With pictures removed, print the listing exactly.
Raw data: Begin
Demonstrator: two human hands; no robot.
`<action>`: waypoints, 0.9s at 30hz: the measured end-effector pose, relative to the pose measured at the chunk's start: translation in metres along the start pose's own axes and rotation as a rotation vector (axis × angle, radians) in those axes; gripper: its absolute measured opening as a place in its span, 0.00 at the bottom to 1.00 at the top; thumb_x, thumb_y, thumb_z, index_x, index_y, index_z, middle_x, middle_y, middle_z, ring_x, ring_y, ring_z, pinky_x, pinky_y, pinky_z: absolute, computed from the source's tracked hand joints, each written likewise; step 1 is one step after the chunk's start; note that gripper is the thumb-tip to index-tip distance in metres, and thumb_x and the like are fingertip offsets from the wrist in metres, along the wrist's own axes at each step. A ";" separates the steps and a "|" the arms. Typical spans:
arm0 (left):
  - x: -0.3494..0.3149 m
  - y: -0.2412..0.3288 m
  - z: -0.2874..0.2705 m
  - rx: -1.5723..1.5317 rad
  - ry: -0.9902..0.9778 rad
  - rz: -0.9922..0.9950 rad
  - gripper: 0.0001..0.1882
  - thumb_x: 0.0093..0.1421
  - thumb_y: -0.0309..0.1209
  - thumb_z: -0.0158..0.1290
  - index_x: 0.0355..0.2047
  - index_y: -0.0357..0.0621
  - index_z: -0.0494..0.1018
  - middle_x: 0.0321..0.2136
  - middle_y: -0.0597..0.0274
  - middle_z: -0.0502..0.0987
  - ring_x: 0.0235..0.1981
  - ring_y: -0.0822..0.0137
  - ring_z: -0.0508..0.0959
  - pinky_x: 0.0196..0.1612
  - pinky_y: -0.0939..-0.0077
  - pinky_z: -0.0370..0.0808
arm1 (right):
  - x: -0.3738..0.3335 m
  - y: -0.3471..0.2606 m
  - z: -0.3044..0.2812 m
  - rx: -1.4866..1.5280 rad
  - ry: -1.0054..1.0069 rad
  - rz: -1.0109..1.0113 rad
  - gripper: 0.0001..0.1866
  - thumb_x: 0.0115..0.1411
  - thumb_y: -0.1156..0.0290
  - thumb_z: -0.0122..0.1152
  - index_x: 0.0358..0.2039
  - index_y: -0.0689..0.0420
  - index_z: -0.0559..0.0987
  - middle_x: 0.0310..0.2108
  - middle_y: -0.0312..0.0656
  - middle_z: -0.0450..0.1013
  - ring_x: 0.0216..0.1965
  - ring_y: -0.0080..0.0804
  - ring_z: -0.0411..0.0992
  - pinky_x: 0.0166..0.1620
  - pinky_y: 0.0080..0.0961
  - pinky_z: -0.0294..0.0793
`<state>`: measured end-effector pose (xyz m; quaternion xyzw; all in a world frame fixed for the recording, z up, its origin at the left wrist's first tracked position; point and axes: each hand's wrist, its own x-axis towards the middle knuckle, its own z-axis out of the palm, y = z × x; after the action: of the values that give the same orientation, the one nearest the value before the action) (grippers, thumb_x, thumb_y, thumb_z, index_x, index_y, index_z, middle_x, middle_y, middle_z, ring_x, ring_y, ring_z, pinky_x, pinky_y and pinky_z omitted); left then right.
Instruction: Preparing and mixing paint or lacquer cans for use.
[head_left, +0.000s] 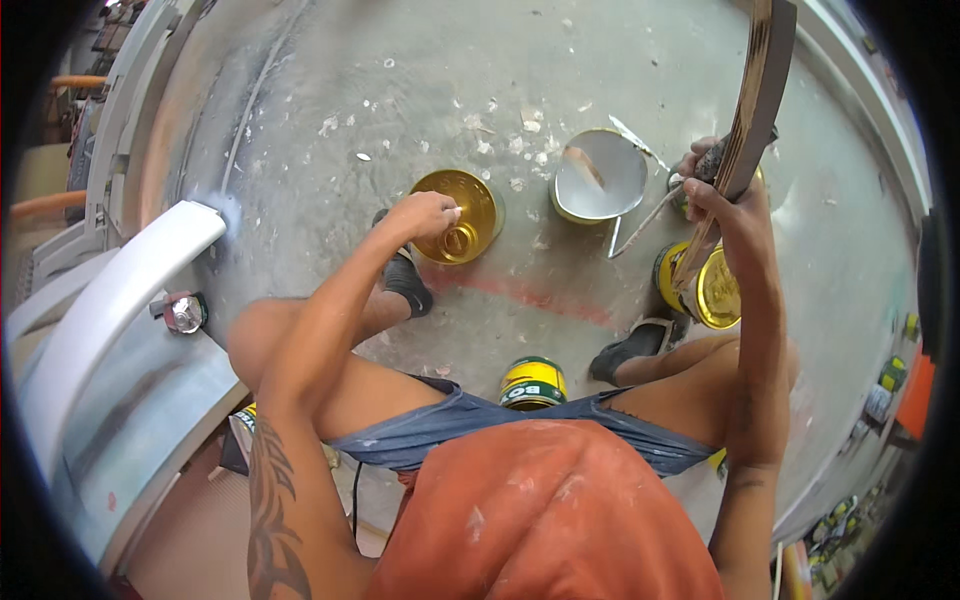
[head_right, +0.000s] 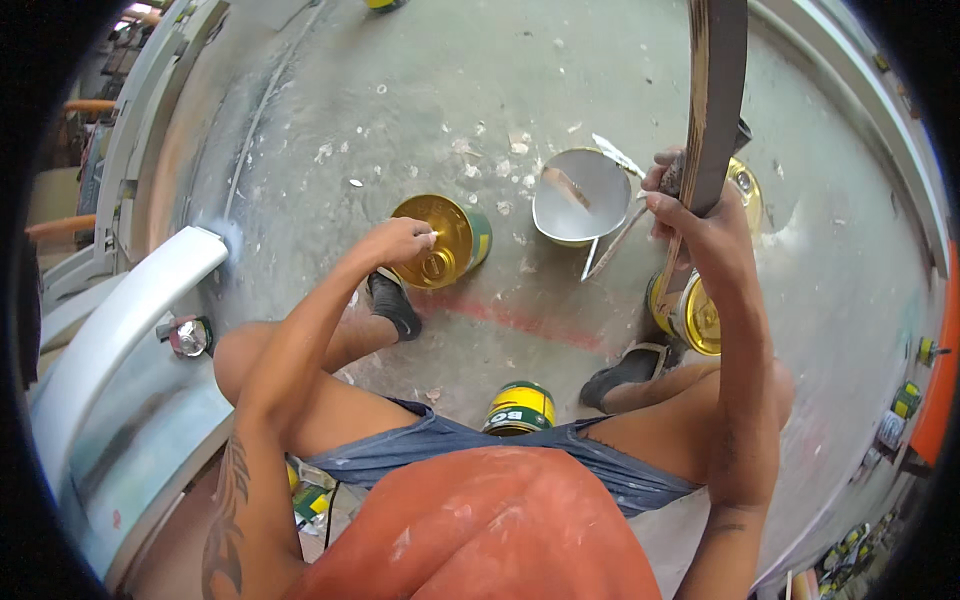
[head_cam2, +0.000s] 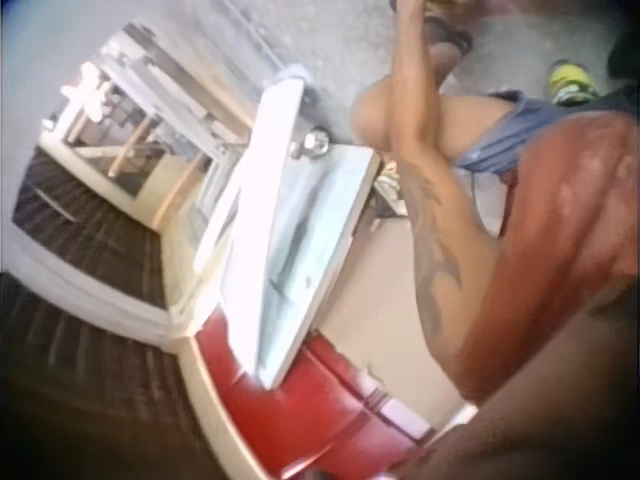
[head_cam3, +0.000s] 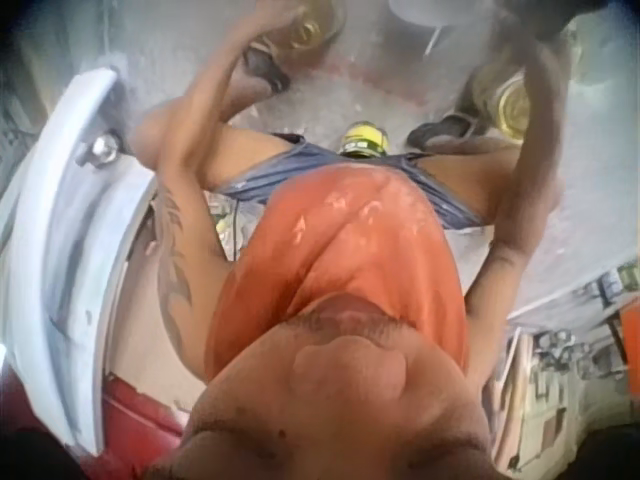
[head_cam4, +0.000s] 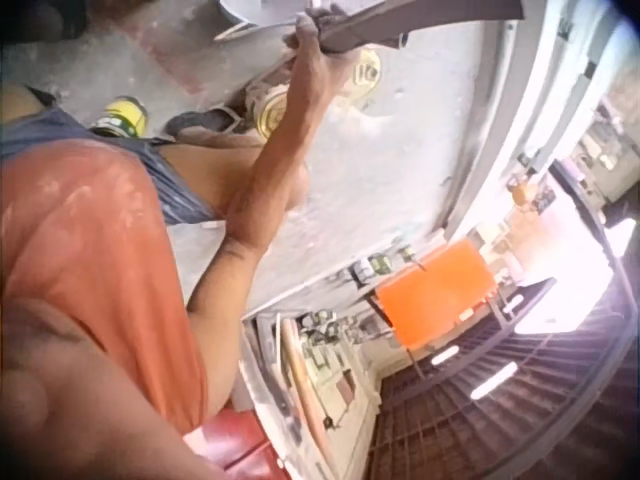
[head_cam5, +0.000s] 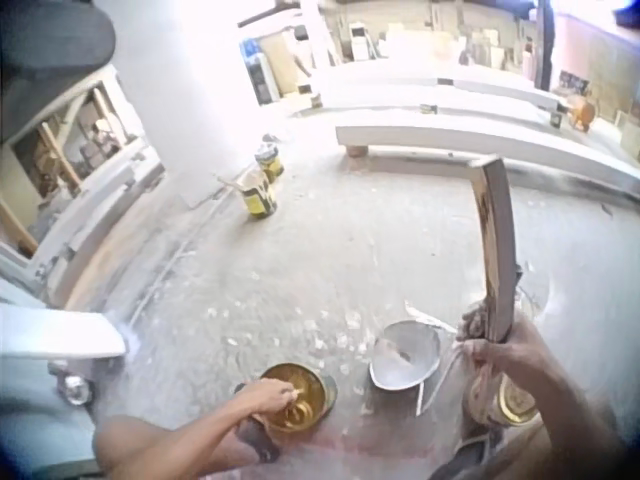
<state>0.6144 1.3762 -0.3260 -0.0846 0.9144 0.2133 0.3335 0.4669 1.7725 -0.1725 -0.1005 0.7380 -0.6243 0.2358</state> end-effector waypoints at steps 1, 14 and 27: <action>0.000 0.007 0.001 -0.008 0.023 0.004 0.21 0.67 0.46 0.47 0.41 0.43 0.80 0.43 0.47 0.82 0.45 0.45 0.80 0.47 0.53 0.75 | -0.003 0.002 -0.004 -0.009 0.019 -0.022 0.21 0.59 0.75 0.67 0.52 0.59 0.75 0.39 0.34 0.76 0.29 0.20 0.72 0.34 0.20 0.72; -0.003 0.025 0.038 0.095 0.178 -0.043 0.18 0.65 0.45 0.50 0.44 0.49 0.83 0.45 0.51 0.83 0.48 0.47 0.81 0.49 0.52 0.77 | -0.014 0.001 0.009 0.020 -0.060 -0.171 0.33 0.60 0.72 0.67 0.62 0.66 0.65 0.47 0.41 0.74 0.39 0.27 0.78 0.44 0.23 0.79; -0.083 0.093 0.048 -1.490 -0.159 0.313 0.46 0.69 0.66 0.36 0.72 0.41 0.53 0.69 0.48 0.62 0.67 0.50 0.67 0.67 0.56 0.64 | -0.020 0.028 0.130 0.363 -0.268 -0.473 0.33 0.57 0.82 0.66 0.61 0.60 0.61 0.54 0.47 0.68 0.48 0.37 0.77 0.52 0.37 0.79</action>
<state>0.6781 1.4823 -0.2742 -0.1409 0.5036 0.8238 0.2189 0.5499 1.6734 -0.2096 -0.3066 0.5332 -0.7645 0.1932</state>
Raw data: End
Task answer:
Demonstrator: two human hands; no robot.
`<action>`: waypoints, 0.9s at 30hz: the measured end-effector pose, relative to the pose measured at the chunk's start: translation in metres along the start pose's own axes and rotation as a rotation vector (axis × angle, radians) in those axes; gripper: its absolute measured opening as a place in its span, 0.00 at the bottom to 1.00 at the top; thumb_x, thumb_y, thumb_z, index_x, index_y, index_z, middle_x, middle_y, middle_z, ring_x, ring_y, ring_z, pinky_x, pinky_y, pinky_z: absolute, computed from the source's tracked hand joints, each written likewise; step 1 is one step after the chunk's start; note that gripper is the thumb-tip to index-tip distance in metres, and thumb_x and the like are fingertip offsets from the wrist in metres, along the wrist's own axes at each step. A ";" separates the steps and a "|" the arms. Typical spans:
arm0 (left):
  - x: -0.3494..0.3149 m
  - y: -0.2412..0.3288 m
  - z: -0.2874..0.2705 m
  - rx: -1.5723..1.5317 rad
  - ry: -0.9902..0.9778 rad
  - rz: -0.9922..0.9950 rad
  - gripper: 0.0001..0.1882
  - thumb_x: 0.0093..0.1421
  - thumb_y: -0.0309..0.1209
  - thumb_z: -0.0158..0.1290
  - index_x: 0.0355..0.2047
  - index_y: -0.0357..0.0621
  - index_z: -0.0494..0.1018
  - middle_x: 0.0321..0.2136
  - middle_y: -0.0597..0.0274
  - middle_z: -0.0502..0.0987
  - ring_x: 0.0235..0.1981
  - ring_y: -0.0822..0.0137
  - ring_z: -0.0508..0.0959
  - pinky_x: 0.0196..0.1612
  - pinky_y: -0.0939..-0.0077
  - pinky_z: -0.0370..0.0808
arm1 (right):
  - x: -0.3738..0.3335 m
  - y: -0.3471..0.2606 m
  - z: -0.3044..0.2812 m
  - rx: -1.4866..1.5280 rad
  - ry: -1.0054..1.0069 rad
  - rz: -1.0109..1.0113 rad
  - gripper: 0.0001..0.1866
  - thumb_x: 0.0115..0.1411
  - thumb_y: -0.1156..0.0290
  - thumb_z: -0.0122..0.1152
  - index_x: 0.0358..0.2039
  - index_y: -0.0689..0.0420
  - index_z: -0.0559..0.0987
  - middle_x: 0.0310..0.2108
  - middle_y: -0.0312..0.0656
  - middle_z: -0.0450..0.1013
  - ring_x: 0.0216..0.1965
  - ring_y: -0.0080..0.0804
  - ring_z: -0.0411..0.0992
  - pinky_x: 0.0166..0.1620
  - pinky_y: 0.0080..0.0961
  - pinky_z: -0.0294..0.0793
`<state>`: measured end-effector pose (xyz m; quaternion xyzw; all in a world frame fixed for the recording, z up, its origin at the left wrist's first tracked position; point and axes: each hand's wrist, its own x-axis towards the middle knuckle, its own z-axis out of the palm, y = z × x; after the action: of the values that give the same orientation, the one nearest the value before the action) (grippers, thumb_x, thumb_y, thumb_z, index_x, index_y, index_z, middle_x, middle_y, middle_z, ring_x, ring_y, ring_z, pinky_x, pinky_y and pinky_z omitted); left then right.
Instruction: Preparing and mixing paint or lacquer cans for use.
[head_left, +0.000s] 
[head_right, +0.000s] 
[head_cam2, +0.000s] 
[head_cam3, +0.000s] 
[head_cam4, +0.000s] 
[head_cam5, +0.000s] 
<state>0.6144 1.3762 -0.3260 -0.0846 0.9144 0.2133 0.3335 0.4669 1.7725 -0.1725 -0.1005 0.7380 -0.6243 0.2358</state> end-effector waypoints at steps 1, 14 and 27: <action>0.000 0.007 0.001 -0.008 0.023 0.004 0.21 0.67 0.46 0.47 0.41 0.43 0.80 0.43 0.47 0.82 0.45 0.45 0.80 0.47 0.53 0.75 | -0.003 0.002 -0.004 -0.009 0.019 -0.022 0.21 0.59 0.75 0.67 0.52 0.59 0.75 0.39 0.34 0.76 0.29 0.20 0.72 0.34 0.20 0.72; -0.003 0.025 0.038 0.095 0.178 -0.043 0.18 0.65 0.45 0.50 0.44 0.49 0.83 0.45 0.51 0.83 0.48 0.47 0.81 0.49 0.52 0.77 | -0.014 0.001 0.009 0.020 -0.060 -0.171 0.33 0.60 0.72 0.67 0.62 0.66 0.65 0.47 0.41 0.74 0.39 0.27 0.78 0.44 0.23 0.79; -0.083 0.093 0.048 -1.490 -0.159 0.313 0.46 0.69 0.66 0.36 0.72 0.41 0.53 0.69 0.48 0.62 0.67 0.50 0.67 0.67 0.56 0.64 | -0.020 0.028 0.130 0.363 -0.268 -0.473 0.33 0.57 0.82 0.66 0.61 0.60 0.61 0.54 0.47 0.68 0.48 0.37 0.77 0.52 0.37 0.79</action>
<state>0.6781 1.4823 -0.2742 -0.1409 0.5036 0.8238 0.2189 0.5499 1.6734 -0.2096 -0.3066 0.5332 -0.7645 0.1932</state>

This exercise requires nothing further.